Abhishek Pathak, a graduate of the National Institute of Fashion Technology (NIFT), looks at the sun and imagines a dream for every day: 5,000 women across India will be involved in spinning 5,000 metres of yarn on solar charkhas, which will be used to weave 50,000 metres of fabric into 25,000 pieces of clothing.

All of this happens daily. Looking at the sun isn’t an invocation to the gods, but it’s an important part of Abhishek Pathak’s dream-weave – he’s the founder and CEO of Greenwear, India’s first solar-vastra business (yarn is spun on solar charkhas, fabric is woven on solar looms and garments are stitched on solar sewing machines).

This company uses solar charkhas to spin yarn, solar looms to weave fabric, and solar sewing machines to stitch clothing

Greenwear, founded in 2019, provides a unique marketplace for eco-friendly, decentralized textile value chains while also providing livelihoods for rural women by simultaneously addressing three key issues: pollution by the fashion industry (the fashion industry is the world’s second-largest polluter), poverty in rural India, and empowerment of rural women, who account for 81.29 percent of India’s total female workforce.

That solar community and capacity-building dream did not appear out of nothing.
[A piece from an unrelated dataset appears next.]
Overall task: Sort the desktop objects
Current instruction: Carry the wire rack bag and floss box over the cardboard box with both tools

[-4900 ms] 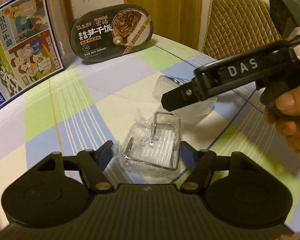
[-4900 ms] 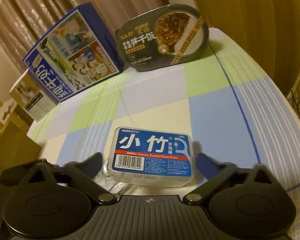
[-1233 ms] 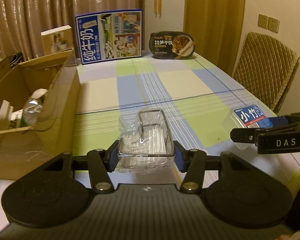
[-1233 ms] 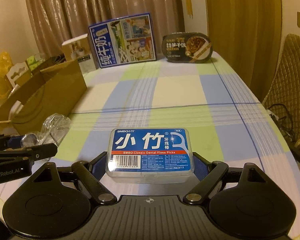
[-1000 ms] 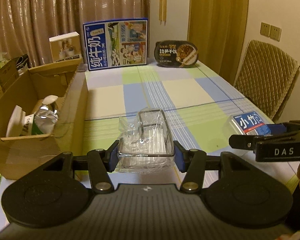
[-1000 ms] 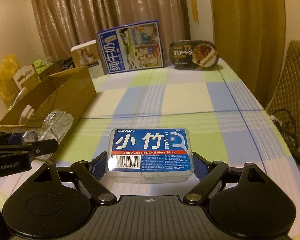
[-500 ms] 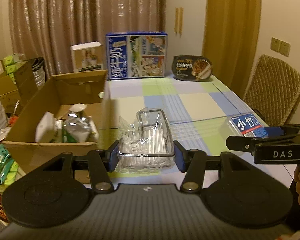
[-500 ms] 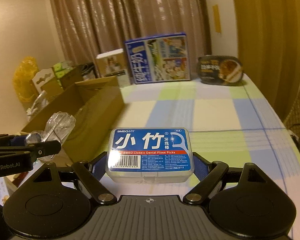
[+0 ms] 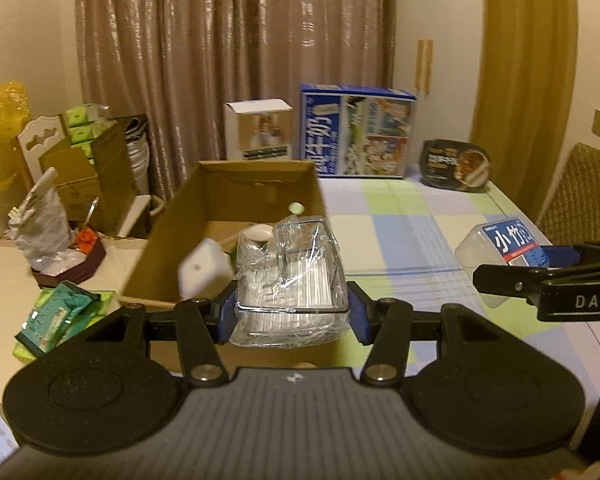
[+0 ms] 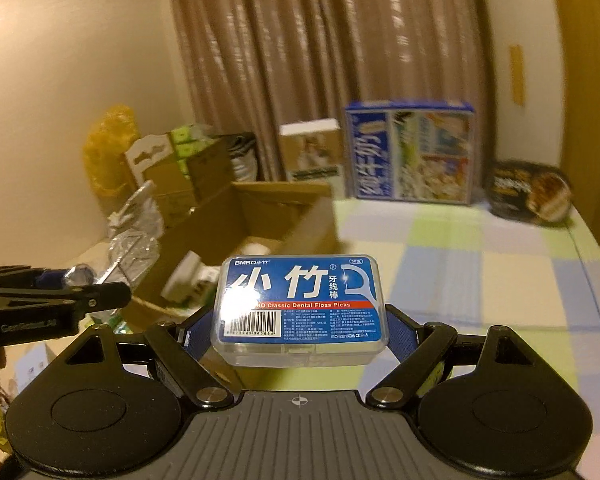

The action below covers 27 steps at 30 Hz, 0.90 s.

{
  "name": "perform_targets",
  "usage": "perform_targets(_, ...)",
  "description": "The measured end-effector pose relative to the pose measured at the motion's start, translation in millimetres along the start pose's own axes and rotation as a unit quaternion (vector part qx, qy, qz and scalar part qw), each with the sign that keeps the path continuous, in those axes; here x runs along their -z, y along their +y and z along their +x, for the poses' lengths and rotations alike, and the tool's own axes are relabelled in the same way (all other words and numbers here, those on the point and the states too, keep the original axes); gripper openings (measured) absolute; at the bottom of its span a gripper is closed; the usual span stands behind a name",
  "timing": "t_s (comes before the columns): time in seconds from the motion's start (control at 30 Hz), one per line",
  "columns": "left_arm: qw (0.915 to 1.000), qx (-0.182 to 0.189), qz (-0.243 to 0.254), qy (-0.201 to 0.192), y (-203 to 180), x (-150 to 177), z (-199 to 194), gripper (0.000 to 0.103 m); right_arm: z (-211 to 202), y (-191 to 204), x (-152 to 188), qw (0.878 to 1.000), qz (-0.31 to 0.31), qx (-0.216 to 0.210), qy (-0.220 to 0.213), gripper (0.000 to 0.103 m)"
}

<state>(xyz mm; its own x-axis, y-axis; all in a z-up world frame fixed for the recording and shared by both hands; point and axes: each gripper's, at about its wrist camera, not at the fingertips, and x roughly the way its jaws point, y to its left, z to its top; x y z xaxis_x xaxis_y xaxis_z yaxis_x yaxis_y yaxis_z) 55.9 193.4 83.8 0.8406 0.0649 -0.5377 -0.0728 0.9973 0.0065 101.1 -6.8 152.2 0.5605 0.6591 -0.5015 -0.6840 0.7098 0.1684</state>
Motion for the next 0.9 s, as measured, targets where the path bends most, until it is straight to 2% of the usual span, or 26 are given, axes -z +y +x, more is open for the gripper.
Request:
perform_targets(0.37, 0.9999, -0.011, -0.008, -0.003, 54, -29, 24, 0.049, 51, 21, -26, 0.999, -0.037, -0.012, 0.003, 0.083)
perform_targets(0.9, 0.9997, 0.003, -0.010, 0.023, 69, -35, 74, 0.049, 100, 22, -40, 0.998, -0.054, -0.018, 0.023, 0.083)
Abhishek started out as the design and product development head of a US-based luxury home fashion brand, then moved up the ladder as the lead business development of textile and craft at Drishtee Foundation, and later as the CEO of Bhartiya Harit Khadi Gramodaya Sansthan, despite having no entrepreneurial strand in his DNA helix. Abhishek realised there is a direct link between rural socio-economic structure and traditional textiles and crafts over his last two stays.